Not all bodies can be cremated at the ghats. The bodies of pregnant women, holy men, children, and suicide fatalities cannot be cremated according to Hindu religion. Islam strictly prohibits the cremation of any individual. Corpses that are not cremated are often disposed in the Ganges. Although initially bogged down with stone, many of these corpses invariably surface. Some are pulled from the waters by the notorious Aghori Sandu who use the corpses for post-mortem rituals including ones involving cannibalism and necrophilia. The repulsive nature of these acts is exactly the point for the Aghori who believe that traditional forms of Hindu worship is obsessed with purity and delude the believer into falsely equating spiritual salvation with purity. The Aghori hold that the dichotomy between impure and pure is false, and thus see confronting death and the grotesque as a way of sublimating social externalities into the experience of diving being untouched by human-invent norms.

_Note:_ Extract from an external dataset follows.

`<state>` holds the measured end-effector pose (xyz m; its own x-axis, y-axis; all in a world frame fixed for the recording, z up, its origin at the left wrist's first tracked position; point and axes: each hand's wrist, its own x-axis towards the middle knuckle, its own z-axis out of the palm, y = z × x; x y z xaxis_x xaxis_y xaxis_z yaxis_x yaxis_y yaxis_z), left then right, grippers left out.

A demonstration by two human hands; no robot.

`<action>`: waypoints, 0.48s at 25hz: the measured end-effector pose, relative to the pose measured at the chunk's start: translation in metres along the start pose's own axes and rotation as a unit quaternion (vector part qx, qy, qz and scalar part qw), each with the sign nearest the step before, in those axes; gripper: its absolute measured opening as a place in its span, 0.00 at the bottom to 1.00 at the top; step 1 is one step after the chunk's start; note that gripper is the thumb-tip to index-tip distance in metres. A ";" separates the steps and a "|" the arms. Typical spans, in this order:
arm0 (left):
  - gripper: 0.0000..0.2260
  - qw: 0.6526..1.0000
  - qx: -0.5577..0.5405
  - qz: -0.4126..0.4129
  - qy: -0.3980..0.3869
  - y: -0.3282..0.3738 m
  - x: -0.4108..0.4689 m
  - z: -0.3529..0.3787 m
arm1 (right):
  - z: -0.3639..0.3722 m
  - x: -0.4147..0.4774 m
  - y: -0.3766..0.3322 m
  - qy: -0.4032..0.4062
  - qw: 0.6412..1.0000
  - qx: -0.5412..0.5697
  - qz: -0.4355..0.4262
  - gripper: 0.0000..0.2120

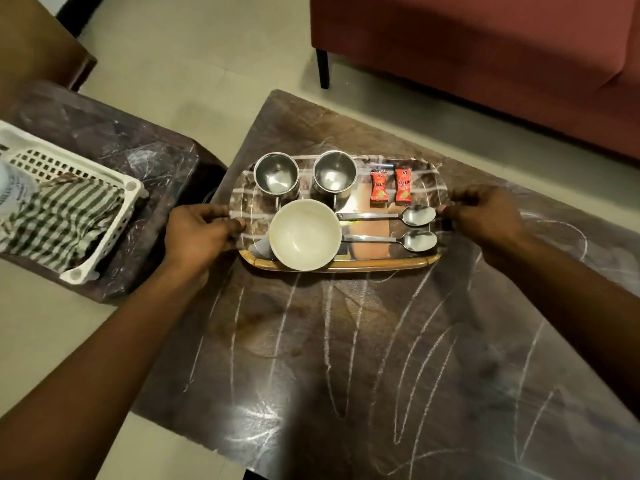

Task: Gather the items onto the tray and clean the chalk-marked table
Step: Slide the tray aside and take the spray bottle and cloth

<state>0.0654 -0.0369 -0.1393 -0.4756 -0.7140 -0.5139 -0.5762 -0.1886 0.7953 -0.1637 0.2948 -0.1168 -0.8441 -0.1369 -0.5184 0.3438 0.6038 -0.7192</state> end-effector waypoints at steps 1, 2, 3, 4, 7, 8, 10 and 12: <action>0.08 1.000 -0.027 -0.010 0.007 -0.003 -0.009 -0.006 | 0.004 0.005 -0.011 -0.008 1.000 -0.020 -0.017 0.09; 0.06 0.998 -0.055 -0.023 0.017 -0.009 -0.019 -0.013 | 0.011 0.010 -0.023 -0.020 0.998 -0.040 -0.036 0.12; 0.05 0.996 -0.082 -0.037 0.027 -0.014 -0.030 -0.020 | 0.019 0.014 -0.036 -0.035 0.996 -0.057 -0.055 0.13; 0.05 0.992 -0.104 -0.052 0.039 -0.020 -0.040 -0.027 | 0.030 0.017 -0.049 -0.051 0.994 -0.069 -0.068 0.13; 0.03 0.980 -0.155 -0.100 0.072 -0.045 -0.069 -0.045 | 0.065 0.030 -0.079 -0.093 0.984 -0.122 -0.094 0.11; 0.04 0.976 -0.167 -0.113 0.077 -0.052 -0.077 -0.050 | 0.076 0.034 -0.085 -0.099 0.980 -0.140 -0.098 0.12; 0.06 0.968 -0.190 -0.137 0.088 -0.067 -0.090 -0.059 | 0.101 0.041 -0.096 -0.118 0.972 -0.173 -0.110 0.13; 0.06 0.960 -0.209 -0.156 0.099 -0.079 -0.102 -0.065 | 0.127 0.045 -0.107 -0.138 0.962 -0.196 -0.132 0.14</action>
<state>0.2026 0.0071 -0.1288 -0.1628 -0.6859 -0.7093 -0.3337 -0.6382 0.6938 -0.1864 0.1239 -0.1219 -0.7201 -0.4965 -0.4847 -0.0945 0.7622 -0.6404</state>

As strange as it may seem, the Aghori’s philosophy actually resonates with mainstream yogic teaching in connection to samskara, a term denoting a psychological imprint or mental impression that manifests as habitual potencies or dispositions. The objective of yoga, as set forth in the Yoga Sutras of Patanjali (a foundational text of the science of yoga), is to remove the modifications of the mind. According to this principle, yoga practice done right can hit a reset button on the sorts of learned behaviors and psychological constructs—the samskara— that we develop over the course of our life. As it were—to repurpose a phrase of Heidegger scholar, Brad Elliott Stone—curiosity becomes the thief of wonder. By undoing the modifications that life etches unto mind and body, yoga restores the body and the spirit to an unencumbered state of nonage. If the Aghori’s methods sound a bit too much, I’ll note that Varanasi has several yoga centers.
Perhaps I’ve made Varanasi sound a bit daunting. But be not-afraid! It’s a unique place—a rare holdout against the forces of globalization—and should not be missed.
Excerpt From: Lonely Planet. “India Travel Guide.” iBooks. https://itun.es/us/oZfH-.l
Taimni, K. The Science of Yoga—The Yoga-Sutras of Patanjali, etc. Adyar, Chennai, India. Wheaton, IL, USA. 1961.